The Wolff-Parkinson-White (WPW) syndrome is a fairly common cause of supraventricular tachycardias. People with WPW syndrome have an extra pathway conducting the stimulus from the atria to the ventricles, a pathway that bypasses the AV node. The syndrome can therefore often be diagnosed by EKG even when the person is not having a tachycardia, unlike other types of SVT in which the EKG is normal between attacks. Figuring out the origin and mechanism of most SVTs is therefore difficult, and people with uncontrolled recurrent attacks may require a cardiac catheterization to record the electrical currents within the atria themselves. If an abnormal focus is found it can be treated through the same catheter.

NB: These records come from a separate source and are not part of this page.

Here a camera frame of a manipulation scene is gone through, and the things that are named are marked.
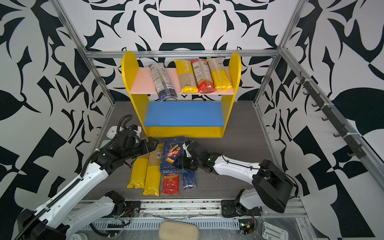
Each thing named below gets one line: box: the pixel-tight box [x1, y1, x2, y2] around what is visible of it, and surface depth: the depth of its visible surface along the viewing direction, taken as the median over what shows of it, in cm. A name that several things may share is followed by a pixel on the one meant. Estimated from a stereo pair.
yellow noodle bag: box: [174, 59, 199, 94], surface depth 74 cm
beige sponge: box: [158, 220, 200, 240], surface depth 67 cm
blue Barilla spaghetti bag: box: [182, 170, 197, 189], surface depth 81 cm
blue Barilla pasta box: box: [160, 136, 186, 174], surface depth 83 cm
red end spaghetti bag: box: [191, 59, 217, 94], surface depth 73 cm
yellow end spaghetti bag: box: [206, 57, 232, 91], surface depth 73 cm
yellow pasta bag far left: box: [127, 153, 150, 189], surface depth 84 cm
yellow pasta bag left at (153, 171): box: [143, 143, 164, 197], surface depth 85 cm
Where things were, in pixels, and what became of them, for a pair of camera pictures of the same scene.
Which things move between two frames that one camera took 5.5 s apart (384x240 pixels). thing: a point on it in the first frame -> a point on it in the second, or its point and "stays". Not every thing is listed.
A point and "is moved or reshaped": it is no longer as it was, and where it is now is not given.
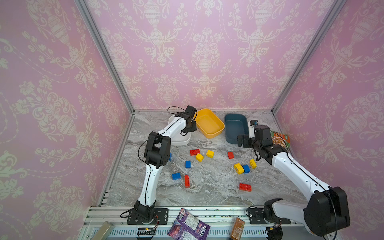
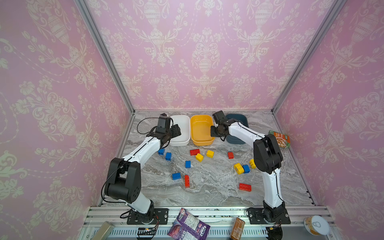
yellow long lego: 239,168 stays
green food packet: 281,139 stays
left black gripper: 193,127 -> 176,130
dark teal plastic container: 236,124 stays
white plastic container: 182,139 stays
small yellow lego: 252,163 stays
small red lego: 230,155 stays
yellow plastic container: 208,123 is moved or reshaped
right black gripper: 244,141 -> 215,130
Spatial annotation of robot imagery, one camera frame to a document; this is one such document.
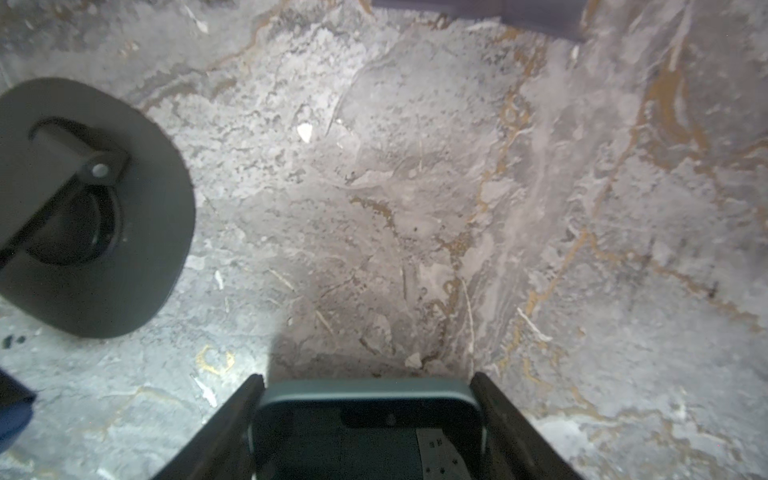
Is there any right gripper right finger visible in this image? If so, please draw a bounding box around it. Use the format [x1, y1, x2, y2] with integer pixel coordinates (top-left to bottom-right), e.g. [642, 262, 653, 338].
[470, 372, 582, 480]

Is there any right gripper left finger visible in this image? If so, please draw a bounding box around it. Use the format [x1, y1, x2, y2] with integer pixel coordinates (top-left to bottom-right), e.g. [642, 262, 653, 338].
[153, 374, 265, 480]

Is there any purple grey phone stand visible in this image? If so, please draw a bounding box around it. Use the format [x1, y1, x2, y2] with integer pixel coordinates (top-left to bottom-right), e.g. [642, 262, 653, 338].
[1, 78, 195, 339]

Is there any white back middle stand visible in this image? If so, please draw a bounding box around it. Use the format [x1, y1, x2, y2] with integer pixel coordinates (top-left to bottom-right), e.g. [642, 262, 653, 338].
[372, 0, 588, 42]

This type of testing and treatment is becoming common as more centers develop the expertise.

Finally, there are ventricular tachycardias, caused by an abnormal focus in the ventricles which stimulate the tachycardia. As in the case of SVTs, a ventricular tachycardia often starts with a ventricular premature contraction (VPC), similar to the APCs that occur in the atria. Ventricular tachycardia is often associated with structural heart disease.

SVTs may be very frightening, with a rapid pounding heartbeat. People commonly believe that they are dying. However, an SVT arising in someone with a healthy heart is rarely life threatening, and the heart can go on beating rapidly literally for hours. Therefore, it is seldom a cause of sudden death, and a person having such an attack usually has plenty of time to get to an emergency room for treatment.

Ventricular tachycardias on the other hand are much more dangerous. They seldom occur in a healthy heart, and the tachycardia therefore will compound any other heart problem already present. They also can degenerate into ventricular fibrillation, which is a common cause of sudden death in people who have had a heart attack. A particular form of ventricular tachycardia called torsade de pointes can be caused by various drug interactions, even in people with normal hearts, and was the reason that cisapride (Propulsid) was taken off the market.

Before ending this posting, I want to reassure people about the APCs and VPCs that I mentioned as the initiators of many tachycardias. Most of us have APCs and/or VPCs fairly frequently but we don’t get a tachycardia, and in someone with an otherwise normal heart they are benign and require no treatment. Many people are unaware of them, and are surprised when their doctor mentions after an EKG that they had some on the tracing. Some people are more sensitive to the sensation that they cause — an extra beat which may feel stronger than usual. (It’s actually the following normal beat that is stronger than usual, and is therefore felt.) Caffeine and other stimulants may increase the numbers of these extra beats, and if they are troublesome, stopping caffeine may reduce their frequency. But — whether or not they are from caffeine — they are harmless, do not indicate that any heart disease is present, do not themselves damage the heart, and seldom lead to an SVT or ventricular tachycardia. The only exception to this is someone who has recently had a heart attack, in which case the extra beats should be suppressed with medication.